Could you give the data below again exactly, apart from the pictures?

※ ※ ※

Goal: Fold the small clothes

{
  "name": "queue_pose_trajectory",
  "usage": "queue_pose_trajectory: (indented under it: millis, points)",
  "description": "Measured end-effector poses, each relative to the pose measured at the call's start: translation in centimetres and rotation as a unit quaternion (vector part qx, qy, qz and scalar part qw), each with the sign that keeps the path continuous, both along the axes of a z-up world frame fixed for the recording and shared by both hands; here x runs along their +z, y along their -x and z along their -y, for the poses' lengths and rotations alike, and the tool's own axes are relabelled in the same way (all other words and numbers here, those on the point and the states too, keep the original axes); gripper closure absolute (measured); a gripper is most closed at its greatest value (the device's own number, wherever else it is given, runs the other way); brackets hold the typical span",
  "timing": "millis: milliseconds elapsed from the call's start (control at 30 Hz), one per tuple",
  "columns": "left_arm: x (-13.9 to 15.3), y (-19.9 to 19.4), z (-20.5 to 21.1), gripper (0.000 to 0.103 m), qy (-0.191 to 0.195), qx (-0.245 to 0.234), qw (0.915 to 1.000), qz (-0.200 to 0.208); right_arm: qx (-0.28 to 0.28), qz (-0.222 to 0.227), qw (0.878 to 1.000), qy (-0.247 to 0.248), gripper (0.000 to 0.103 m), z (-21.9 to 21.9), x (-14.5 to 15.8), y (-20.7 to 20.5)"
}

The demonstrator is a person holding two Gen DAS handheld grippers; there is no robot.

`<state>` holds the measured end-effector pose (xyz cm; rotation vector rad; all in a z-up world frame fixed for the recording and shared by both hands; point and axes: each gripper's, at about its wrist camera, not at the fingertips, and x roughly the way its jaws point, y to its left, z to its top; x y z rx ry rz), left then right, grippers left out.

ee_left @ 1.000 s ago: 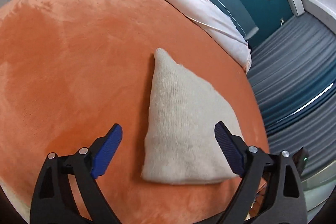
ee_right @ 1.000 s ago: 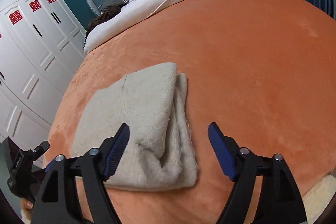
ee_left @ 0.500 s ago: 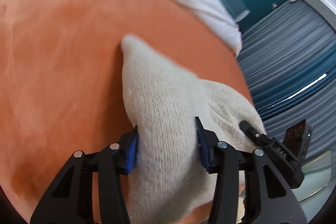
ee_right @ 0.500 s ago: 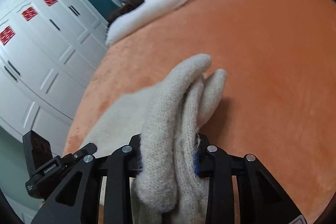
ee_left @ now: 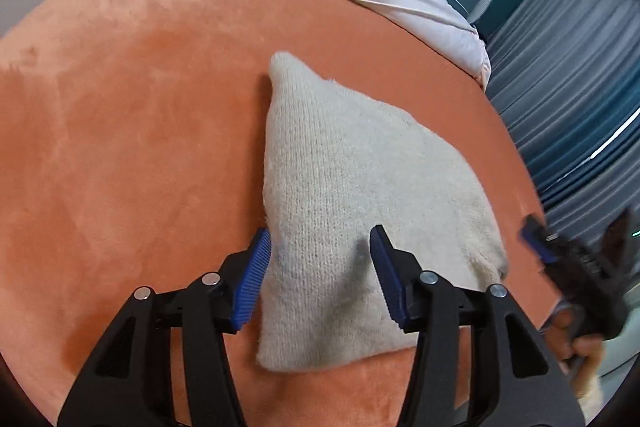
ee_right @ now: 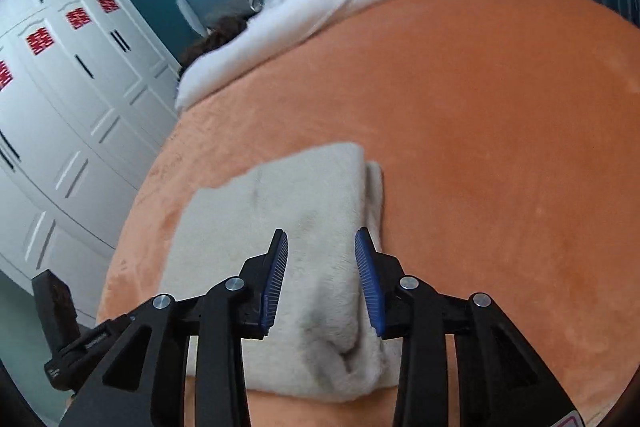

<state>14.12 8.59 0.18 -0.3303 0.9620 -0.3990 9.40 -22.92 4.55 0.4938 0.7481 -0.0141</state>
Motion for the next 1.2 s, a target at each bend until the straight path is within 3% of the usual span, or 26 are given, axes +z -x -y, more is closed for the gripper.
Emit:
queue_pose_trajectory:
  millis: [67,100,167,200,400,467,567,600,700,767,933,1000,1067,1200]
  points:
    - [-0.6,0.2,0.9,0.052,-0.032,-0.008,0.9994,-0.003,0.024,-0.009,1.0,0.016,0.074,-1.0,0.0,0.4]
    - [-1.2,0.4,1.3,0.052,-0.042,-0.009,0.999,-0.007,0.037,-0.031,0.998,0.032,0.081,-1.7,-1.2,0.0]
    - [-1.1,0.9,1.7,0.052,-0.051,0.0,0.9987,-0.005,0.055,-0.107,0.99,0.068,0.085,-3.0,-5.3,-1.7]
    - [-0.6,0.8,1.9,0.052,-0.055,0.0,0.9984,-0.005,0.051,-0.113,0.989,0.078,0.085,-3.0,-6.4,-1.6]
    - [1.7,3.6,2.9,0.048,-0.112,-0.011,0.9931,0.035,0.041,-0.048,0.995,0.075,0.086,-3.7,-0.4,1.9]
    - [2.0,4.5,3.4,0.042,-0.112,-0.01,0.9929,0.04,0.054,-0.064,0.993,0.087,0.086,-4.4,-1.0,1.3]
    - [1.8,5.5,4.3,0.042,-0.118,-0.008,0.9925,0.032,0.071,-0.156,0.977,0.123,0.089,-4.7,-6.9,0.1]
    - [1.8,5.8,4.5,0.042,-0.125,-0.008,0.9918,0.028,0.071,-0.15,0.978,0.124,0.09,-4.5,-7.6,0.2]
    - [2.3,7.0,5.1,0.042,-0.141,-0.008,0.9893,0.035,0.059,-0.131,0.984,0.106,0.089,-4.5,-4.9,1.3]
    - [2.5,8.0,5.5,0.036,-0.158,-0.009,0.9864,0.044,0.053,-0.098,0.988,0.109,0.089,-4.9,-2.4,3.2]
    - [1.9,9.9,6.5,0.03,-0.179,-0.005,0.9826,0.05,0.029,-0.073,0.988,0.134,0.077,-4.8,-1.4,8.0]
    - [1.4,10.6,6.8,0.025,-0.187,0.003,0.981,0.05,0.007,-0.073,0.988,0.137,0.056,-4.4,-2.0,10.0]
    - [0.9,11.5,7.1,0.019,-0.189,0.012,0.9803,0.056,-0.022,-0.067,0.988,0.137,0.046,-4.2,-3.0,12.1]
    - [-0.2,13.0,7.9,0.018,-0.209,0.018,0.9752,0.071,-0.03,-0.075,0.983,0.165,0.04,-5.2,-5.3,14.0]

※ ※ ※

Expected answer
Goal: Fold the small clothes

{
  "name": "queue_pose_trajectory",
  "usage": "queue_pose_trajectory: (indented under it: millis, points)",
  "description": "Measured end-effector poses, each relative to the pose measured at the call's start: translation in centimetres and rotation as a unit quaternion (vector part qx, qy, qz and scalar part qw), each with the sign that keeps the path continuous, both along the axes of a z-up world frame fixed for the recording and shared by both hands; here x runs along their +z, y along their -x and z along their -y, for the poses' lengths and rotations alike, and the tool's own axes are relabelled in the same way (all other words and numbers here, those on the point and the states too, keep the original axes); gripper closure absolute (measured); a gripper is most closed at its greatest value (the device's own number, wherever else it is given, runs the other way); brackets hold the typical span",
  "timing": "millis: milliseconds elapsed from the call's start (control at 30 Hz), one per tuple",
  "columns": "left_arm: x (-13.9 to 15.3), y (-19.9 to 19.4), z (-20.5 to 21.1), gripper (0.000 to 0.103 m), qy (-0.191 to 0.195), qx (-0.245 to 0.234), qw (0.915 to 1.000), qz (-0.200 to 0.208); right_arm: qx (-0.28 to 0.28), qz (-0.222 to 0.227), qw (0.878 to 1.000), qy (-0.247 to 0.248), gripper (0.000 to 0.103 m), z (-21.9 to 21.9), x (-14.5 to 15.8), y (-20.7 to 20.5)"
}

The demonstrator is a person holding two Gen DAS handheld grippers; there is no robot.

`<state>` holds the measured end-effector pose (xyz cm; rotation vector rad; all in a z-up world frame fixed for the recording and shared by both hands; point and axes: each gripper's, at about its wrist camera, not at the fingertips, and x roughly the way its jaws point, y to its left, z to its top; x y z rx ry rz), left then right, grippers left out.

ee_left @ 1.000 s ago: 
ee_right @ 1.000 s ago: 
ee_left @ 0.500 s ago: 
ee_right @ 0.500 s ago: 
ee_left @ now: 
ee_right @ now: 

<state>14.12 8.59 0.18 -0.3303 0.9620 -0.3990 9.40 -22.92 4.55 0.4938 0.7481 -0.0141</state>
Motion for the next 1.2 s, a target at each bend until the straight path is within 3% of the usual span, or 26 are given, axes +z -x -y, more is closed for the gripper.
Emit:
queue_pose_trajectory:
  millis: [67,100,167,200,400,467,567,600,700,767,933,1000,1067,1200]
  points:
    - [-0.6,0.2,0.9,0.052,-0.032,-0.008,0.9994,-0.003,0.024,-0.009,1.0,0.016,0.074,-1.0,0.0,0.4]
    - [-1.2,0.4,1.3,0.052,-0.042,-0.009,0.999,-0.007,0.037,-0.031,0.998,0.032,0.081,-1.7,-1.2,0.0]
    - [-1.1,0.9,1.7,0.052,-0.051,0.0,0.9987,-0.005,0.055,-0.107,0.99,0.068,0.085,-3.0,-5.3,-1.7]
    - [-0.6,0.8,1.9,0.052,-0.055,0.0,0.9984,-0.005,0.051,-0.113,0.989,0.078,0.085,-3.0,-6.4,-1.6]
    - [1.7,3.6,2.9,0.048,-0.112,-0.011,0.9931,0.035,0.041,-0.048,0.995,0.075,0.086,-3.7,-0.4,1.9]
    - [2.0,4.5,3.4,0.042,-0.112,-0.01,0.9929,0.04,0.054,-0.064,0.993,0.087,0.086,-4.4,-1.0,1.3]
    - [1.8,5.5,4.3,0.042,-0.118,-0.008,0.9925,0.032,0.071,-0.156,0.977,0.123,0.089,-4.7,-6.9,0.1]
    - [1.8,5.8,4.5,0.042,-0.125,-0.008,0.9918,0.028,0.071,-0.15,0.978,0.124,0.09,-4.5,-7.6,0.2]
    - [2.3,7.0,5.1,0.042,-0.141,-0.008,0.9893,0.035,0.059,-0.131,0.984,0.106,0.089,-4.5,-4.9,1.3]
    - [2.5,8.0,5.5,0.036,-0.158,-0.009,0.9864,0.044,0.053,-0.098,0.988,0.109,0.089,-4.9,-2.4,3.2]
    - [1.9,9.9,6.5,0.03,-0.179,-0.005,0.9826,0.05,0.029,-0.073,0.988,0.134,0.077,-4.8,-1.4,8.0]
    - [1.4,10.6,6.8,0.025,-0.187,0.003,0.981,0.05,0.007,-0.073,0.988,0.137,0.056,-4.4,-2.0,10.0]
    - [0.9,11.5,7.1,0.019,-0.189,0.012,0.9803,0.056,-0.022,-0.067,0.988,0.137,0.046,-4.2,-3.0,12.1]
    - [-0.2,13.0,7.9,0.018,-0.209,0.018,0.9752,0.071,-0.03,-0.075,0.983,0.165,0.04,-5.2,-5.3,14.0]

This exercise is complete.